The Eclipse goes especially well with the i7 920 we’re recommending in this guide as well, due to its onboard OC switch—a small bank of DIP switches that lets you select a faster Bclk frequency without altering any of the board’s other frequencies. Basically, you’d drop in the 920, set the switches for a 166 MHz Bclk (stock is 133 MHz), and shoot up from 2.66 GHz to 3.33 GHz—faster than the $1,000 Core i7 965 Extreme. On our sample, it was even possible to hit the higher speed without altering any voltages.

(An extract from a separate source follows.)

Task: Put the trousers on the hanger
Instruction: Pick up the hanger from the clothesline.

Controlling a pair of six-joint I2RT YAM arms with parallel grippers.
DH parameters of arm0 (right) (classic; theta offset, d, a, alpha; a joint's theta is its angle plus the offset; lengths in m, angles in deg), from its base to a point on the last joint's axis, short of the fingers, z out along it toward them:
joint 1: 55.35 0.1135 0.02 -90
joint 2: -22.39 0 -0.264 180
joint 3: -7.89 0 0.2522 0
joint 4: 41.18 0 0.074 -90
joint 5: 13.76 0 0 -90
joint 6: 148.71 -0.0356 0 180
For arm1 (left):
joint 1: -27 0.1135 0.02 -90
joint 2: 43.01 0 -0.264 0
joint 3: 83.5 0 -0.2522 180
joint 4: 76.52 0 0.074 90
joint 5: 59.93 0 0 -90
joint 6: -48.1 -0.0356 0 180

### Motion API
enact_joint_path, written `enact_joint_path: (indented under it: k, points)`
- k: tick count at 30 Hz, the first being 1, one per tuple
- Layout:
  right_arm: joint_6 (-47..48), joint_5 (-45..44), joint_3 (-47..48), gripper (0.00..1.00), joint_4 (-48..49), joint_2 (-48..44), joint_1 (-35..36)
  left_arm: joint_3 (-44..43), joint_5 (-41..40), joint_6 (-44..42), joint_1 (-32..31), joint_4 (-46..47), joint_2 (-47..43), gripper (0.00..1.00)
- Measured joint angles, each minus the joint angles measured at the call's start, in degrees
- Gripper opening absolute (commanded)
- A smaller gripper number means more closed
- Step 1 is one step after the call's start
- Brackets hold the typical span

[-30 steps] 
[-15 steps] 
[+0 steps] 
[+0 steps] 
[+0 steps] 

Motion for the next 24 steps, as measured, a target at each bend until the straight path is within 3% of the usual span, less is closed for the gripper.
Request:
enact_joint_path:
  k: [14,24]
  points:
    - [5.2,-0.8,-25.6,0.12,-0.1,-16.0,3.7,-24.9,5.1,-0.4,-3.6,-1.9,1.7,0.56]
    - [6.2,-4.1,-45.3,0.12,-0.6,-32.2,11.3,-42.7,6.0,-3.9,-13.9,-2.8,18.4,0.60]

Although the X58 Eclipse SLI only comes armed with six-phase voltage regulation for the CPU, we didn’t encounter any problems running at either stock or overclocked settings. In fact, as we recently found in our Power-Saving Motherboards: Fact or Fiction story, MSI’s Dr.MOS technology is one of the few we found able to make a measurable difference in power consumption. The bundled GreenPower Genie dongle sits between the motherboard and your power supply, monitoring just how much power is saved and reporting it to included GreenPower Center software.

One thing you will want to note before taking the plunge: although MSI advertises the included PCI Express sound card as a Creative X-Fi Xtreme hardware audio card, it’s merely a Creative codec with software support for EAX Advanced HD 4.0 effects—and no acceleration.